Saturday, September 10, 2005

The Wonderful World of Autism

I just read an article about a 5 yr old boy that died from a treatment called chelation. Its basically a treatment meant to remove heavy metals from the body. Since so many people believe mercury is a direct contributor to autism, chelation seems like a good idea. But this baby was 5. I cringe because the death of any 5 year old is tragic. But more so I cringe because this is a treatment that was recommended to me by other parents. Well meaning but Kooky parents here in my own neighborhood.

When we first moved here we were encouraged to join up with other parents in the Collin County Autism Society. It was supposed to help. I didn't get much out of it. A few times I was bombarded with advice about completely changing his diet. That gluten free crap. And just about everything has gluten, folks. After an hour of one well meaning mom, I asked if her son was better. Not really, and he was still on other medication. The parents meetings also seemed to be devoted to griping about politics. Lots of Bush bashing. Last time I looked, he wasn't the one responsible for the care and treatment of my son. "He should do more " was a common complaint. (Like what?) The meetings turned into an exercise in futility. Nothing was accomplished. I certainly didn't feel better. I left more confused and discouraged than before.

It also seems everytime a parent gets interviewed by any media all they can say is that mercury in immunizations cause autism. Maybe that is their experience. I can't blame them for feeling the way they do, if their child truly changed after a shot. But that wasn't my experience. And they speak for all parents? What does consistently blaming mercury in immunizations do to help my child who already has autism? We can't go back in time. I just don't understand the blame game. It hinders real progress. All the effort thats going to proving that unsubstantiated mercury link, and it really is unsubstantiated, could be going to real research.

I've met and seen parents that have their whole life affected and devoted to Autism. It rules every aspect of their lives. I used to feel bad that I wasn't a crusader for Autism. That maybe I was viewed as not caring as much as they do. So I don't take Tiger to the doc every five minutes. I haven't tried every wacky diet/treatment plan. I'm doing the best I can with the tools God gave me. I do what I think is best for Tiger. I treat him like a regular child. I treat him like the beautiful, sweet, smart, 7 year old that he is. Its always been my instinct and intention to do so. His siblings also treat him like that. They wish he didn't have autism, but they also relish his bouts of normalcy. They cheer when he says a word. They are truly excited to see him do things right that he once struggled with.
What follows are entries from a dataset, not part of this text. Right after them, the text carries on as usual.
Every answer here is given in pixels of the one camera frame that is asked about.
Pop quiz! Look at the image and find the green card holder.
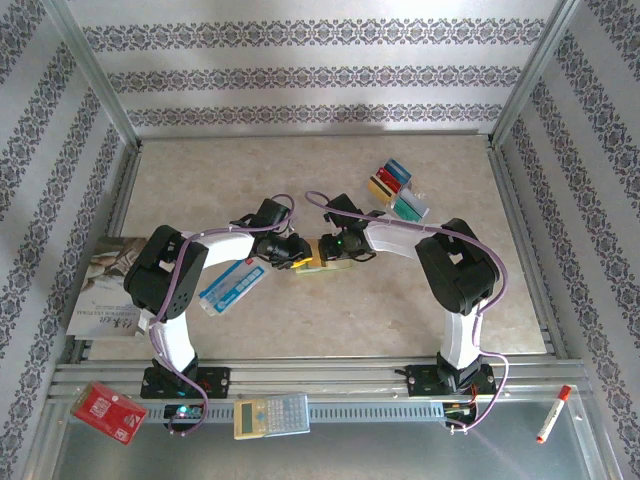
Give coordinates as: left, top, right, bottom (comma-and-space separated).
294, 236, 354, 277

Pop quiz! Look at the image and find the yellow card with dark stripe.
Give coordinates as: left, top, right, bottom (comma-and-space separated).
367, 176, 399, 206

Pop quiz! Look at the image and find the blue white card packet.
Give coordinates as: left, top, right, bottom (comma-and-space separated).
198, 259, 267, 317

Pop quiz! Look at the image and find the teal green plastic card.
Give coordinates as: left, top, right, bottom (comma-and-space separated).
390, 196, 425, 223

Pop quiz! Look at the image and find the clear acrylic card stand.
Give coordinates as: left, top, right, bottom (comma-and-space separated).
366, 156, 432, 223

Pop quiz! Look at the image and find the red plastic card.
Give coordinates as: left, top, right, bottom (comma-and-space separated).
373, 166, 404, 195

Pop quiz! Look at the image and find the grey white plastic card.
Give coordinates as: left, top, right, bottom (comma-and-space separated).
399, 187, 432, 214

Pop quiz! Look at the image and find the blue plastic card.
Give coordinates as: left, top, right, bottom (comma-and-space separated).
383, 157, 413, 183

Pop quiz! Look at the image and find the beige grey calculator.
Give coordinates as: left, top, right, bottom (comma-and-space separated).
232, 392, 312, 441

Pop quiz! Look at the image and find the circuit board with green light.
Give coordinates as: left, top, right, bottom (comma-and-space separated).
163, 401, 206, 420

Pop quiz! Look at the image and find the magazine with photo cover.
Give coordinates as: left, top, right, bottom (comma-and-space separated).
65, 235, 152, 342

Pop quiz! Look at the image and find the red cardboard box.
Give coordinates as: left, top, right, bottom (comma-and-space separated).
69, 381, 149, 446

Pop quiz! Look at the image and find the red white marker pen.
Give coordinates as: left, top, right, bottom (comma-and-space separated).
535, 384, 573, 445

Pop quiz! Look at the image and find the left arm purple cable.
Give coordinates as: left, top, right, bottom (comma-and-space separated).
143, 193, 296, 437

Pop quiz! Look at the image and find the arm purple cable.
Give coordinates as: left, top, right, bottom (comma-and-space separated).
305, 190, 511, 434
143, 193, 296, 437

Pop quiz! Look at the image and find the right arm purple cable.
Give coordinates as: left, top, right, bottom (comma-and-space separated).
305, 190, 511, 434

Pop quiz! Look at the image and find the aluminium mounting rail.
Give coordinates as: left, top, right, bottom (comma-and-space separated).
48, 355, 587, 402

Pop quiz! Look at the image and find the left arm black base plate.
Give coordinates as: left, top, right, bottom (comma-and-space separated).
139, 365, 232, 401

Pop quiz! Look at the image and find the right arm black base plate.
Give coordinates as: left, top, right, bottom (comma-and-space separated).
404, 363, 499, 399

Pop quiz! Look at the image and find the grey slotted cable duct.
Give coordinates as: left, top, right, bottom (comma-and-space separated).
144, 401, 447, 422

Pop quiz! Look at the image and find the circuit board with wires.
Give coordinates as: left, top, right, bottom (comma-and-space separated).
443, 401, 480, 420

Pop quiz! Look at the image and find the aluminium frame post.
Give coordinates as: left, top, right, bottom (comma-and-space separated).
42, 0, 145, 150
486, 0, 587, 150

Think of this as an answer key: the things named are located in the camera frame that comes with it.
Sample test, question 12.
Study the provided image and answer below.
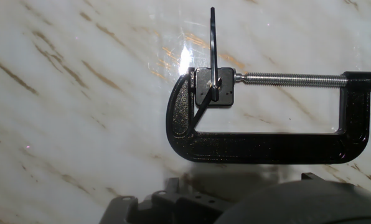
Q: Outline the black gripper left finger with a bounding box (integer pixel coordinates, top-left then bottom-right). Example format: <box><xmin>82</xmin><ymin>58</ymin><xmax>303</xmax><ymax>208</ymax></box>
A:
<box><xmin>98</xmin><ymin>177</ymin><xmax>230</xmax><ymax>224</ymax></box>

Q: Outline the short black clock hand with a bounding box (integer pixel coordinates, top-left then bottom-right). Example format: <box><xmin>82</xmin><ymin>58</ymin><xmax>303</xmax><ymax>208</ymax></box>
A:
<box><xmin>190</xmin><ymin>79</ymin><xmax>223</xmax><ymax>129</ymax></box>

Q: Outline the black square clock movement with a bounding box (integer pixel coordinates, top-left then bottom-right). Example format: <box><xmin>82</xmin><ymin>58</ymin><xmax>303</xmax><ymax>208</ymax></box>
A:
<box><xmin>195</xmin><ymin>67</ymin><xmax>235</xmax><ymax>107</ymax></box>

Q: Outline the black metal C-clamp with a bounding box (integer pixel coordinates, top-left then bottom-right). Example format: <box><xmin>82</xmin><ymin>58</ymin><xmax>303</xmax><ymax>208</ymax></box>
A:
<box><xmin>166</xmin><ymin>67</ymin><xmax>371</xmax><ymax>165</ymax></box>

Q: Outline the white marble pattern board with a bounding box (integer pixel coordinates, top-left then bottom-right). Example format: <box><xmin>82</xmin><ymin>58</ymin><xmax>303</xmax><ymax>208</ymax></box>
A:
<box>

I don't feel bad anymore for not letting his Autism turn me into a Kook. I love my son too much for that. I have a connection to other parents of Autistic kids. But don't lump me in there with those that would do anything or blame anyone. It breaks my heart to see some of these kids suffer through their useless treatments. And some have even lost their lives.

4 Comments:

Anonymous Anonymous said...

Mercury in immunizations doesn't do anything. It is also a common practice in the Third World countries, but Autism rate in those regions are not that high.

How's his motor skill? If that is not too much impaired, keep hope. While he will never be a "normal" boy, but with supervision and proper psychiatric care, he can be at least self-sufficient.

The biggest concern would be when he becomes a teenager. When his sex drive will become active, he can become highly irritated. You have to make sure that he is either isolated from the opposite sex or that his energies are focus on activities that are very time demanding.

11:32 PM  
Blogger Nettie said...

Wow. I don't know much about autism, but I'd say you have the right attitude.

3:10 PM  
Blogger echotig said...

Dear Anon....You sound like you know from experience maybe?

His motor skills are off the charts good. That boy could walk a tightrope in the dark.

He does alot of normal things, like helping me make mac and cheese. He does alot of things for himself. So I know someday he will be self sufficient.

Thanks for your comment.

5:44 PM  
Blogger clone3g said...

Go Tiger Go!!!
Great Blog guys and great outlook. I found my way over here from Autism Diva's blog and I'm glad I did. Any parent new to autism is easily overwhelmed by all of the information available on the subject and it certainly doesn't make it any easier when other parents try to sell you on things that they have become sold on. Common sense goes a long way, autism or not. Nice to see parents able to think for themselves.